- **TASK ITEM**:
Each line holding the string "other" is to be copied from the data.
*****
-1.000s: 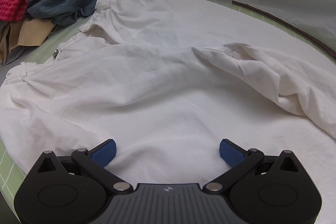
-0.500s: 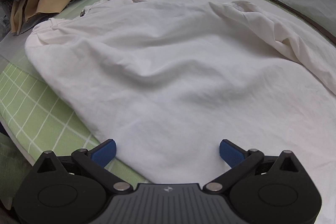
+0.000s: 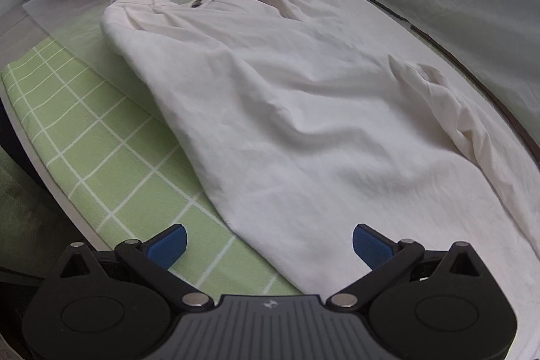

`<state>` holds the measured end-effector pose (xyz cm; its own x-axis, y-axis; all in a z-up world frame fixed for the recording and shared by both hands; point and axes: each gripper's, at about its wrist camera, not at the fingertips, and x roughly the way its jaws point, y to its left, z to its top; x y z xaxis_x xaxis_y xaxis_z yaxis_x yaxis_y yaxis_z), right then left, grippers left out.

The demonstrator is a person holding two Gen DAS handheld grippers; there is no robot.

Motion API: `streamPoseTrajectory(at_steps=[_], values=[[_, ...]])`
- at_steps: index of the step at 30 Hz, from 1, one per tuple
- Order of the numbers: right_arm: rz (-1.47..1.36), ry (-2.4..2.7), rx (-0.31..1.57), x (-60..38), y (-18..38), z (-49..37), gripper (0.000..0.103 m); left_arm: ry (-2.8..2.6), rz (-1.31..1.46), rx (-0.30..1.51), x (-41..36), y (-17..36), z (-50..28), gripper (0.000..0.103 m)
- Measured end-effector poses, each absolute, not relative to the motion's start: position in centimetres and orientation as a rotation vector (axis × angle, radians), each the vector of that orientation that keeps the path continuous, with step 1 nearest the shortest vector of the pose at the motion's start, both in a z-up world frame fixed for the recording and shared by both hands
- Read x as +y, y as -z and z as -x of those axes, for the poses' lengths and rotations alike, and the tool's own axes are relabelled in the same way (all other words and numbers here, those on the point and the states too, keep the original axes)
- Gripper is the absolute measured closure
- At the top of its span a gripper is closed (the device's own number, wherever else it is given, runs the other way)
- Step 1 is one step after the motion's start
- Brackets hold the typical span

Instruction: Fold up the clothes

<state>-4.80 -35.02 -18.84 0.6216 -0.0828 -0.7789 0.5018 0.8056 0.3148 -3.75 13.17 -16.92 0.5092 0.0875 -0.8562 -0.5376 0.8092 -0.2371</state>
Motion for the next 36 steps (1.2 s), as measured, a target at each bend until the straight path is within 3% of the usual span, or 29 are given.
streamPoseTrajectory(at_steps=[13,27,36], values=[[-0.842,0.432,0.781,-32.3,18.7,7.3,0.0,-0.512,0.618,0.886,22.9,15.6,2.3,0.0],[-0.87,0.559,0.724,-27.3,18.9,7.1,0.0,-0.465,0.605,0.893,28.2,16.4,-1.8,0.0],[-0.862,0.742,0.619,-29.7,19.0,6.7,0.0,-0.497,0.656,0.832,30.4,16.1,-2.5,0.004]])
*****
- **ANSWER SPACE**:
- Read x as +y, y as -z and z as -x of those axes, for the poses' lengths and rotations alike, and the tool's own axes are relabelled in the same way (all other words and numbers here, those on the point and the states too, keep the original axes)
- At the top of its span a gripper is closed (the device's own number, wherever else it is given, runs the other way)

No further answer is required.